# WHAT THE TASK REQUIRES
All of the data should be given again word for word, though the images are to be left out.

:: GIVEN DATA ::

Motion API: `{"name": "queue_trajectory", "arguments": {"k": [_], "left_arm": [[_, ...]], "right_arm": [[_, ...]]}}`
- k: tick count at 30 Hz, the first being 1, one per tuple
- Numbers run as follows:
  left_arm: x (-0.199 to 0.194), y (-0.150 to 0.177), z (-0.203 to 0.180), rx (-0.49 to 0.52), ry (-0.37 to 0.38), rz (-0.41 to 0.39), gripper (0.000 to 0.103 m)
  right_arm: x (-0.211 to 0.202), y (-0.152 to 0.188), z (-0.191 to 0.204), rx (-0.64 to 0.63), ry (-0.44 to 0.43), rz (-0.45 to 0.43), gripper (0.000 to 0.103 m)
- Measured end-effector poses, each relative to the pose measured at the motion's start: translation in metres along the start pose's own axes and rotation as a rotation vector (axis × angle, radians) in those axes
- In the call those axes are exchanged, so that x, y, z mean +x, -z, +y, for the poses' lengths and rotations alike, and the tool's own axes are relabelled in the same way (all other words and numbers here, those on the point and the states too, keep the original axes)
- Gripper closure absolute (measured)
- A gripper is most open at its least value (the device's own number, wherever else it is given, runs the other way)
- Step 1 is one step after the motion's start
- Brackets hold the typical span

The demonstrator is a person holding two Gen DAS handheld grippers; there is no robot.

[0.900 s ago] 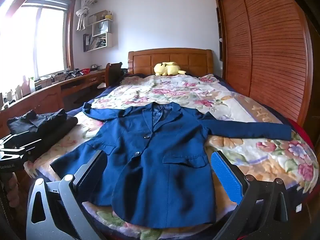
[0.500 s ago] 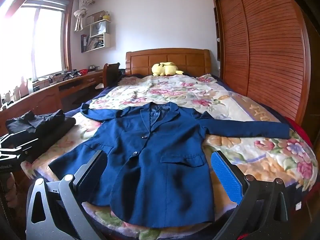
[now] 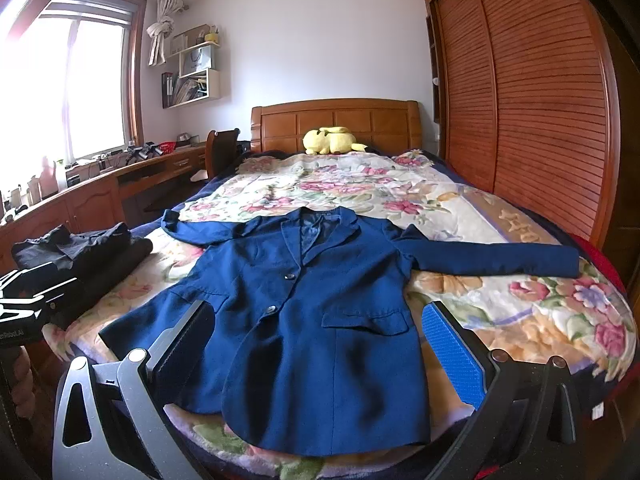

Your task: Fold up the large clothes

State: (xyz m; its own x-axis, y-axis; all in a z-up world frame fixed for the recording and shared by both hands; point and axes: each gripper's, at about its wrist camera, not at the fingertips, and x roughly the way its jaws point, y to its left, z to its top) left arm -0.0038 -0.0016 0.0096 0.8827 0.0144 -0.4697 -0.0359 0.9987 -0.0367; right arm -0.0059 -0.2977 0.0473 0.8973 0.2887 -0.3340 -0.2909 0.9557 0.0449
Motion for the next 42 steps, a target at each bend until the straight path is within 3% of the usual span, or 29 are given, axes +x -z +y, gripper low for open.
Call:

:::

# ANSWER TO THE EXERCISE
Motion API: `{"name": "queue_trajectory", "arguments": {"k": [_], "left_arm": [[_, ...]], "right_arm": [[_, ...]]}}`
- k: tick count at 30 Hz, the first being 1, one per tuple
- Numbers run as follows:
  left_arm: x (-0.199 to 0.194), y (-0.150 to 0.177), z (-0.203 to 0.180), rx (-0.49 to 0.52), ry (-0.37 to 0.38), rz (-0.41 to 0.39), gripper (0.000 to 0.103 m)
  right_arm: x (-0.211 to 0.202), y (-0.152 to 0.188), z (-0.191 to 0.204), rx (-0.64 to 0.63), ry (-0.44 to 0.43), rz (-0.45 to 0.43), gripper (0.000 to 0.103 m)
- Measured end-effector poses, each relative to the pose measured at the motion's start: translation in metres along the start pose's own axes and rotation as a rotation vector (axis × angle, radians) in those axes
- In the call those axes are exchanged, so that x, y, z mean +x, -z, +y, for the poses' lengths and rotations alike, and the tool's own axes are relabelled in the same way (all other words and numbers here, those on the point and the states too, keep the original axes)
- Gripper closure absolute (measured)
- A gripper is most open at its least value (the device's own number, wherever else it is given, runs the other way)
- Step 1 is one step after the motion's start
- Brackets hold the typical span

The demonstrator is a person holding two Gen DAS handheld grippers; there is no robot.

[0.900 s ago] 
[0.500 s ago] 
[now] 

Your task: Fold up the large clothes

State: (xyz m; its own x-axis, y-axis; all in a z-up world frame fixed for the recording and shared by both hands; point and axes: each gripper's, at about its wrist camera, not at the fingertips, and x roughly the way its jaws point, y to its left, z to its top) left arm -0.0038 -0.0016 0.0096 0.8827 0.0144 -0.4697 -0.0359 0.9987 -0.0367; right arm -0.0059 -0.2977 0.0473 0.8973 0.2887 -0.3340 -0.2909 0.9557 0.0449
Motion for the next 42 steps, a target at each bend until the straight path is within 3% of the usual span, or 29 are given, axes +x -z +y, gripper low for open.
Call:

The reply to this exercise is complete.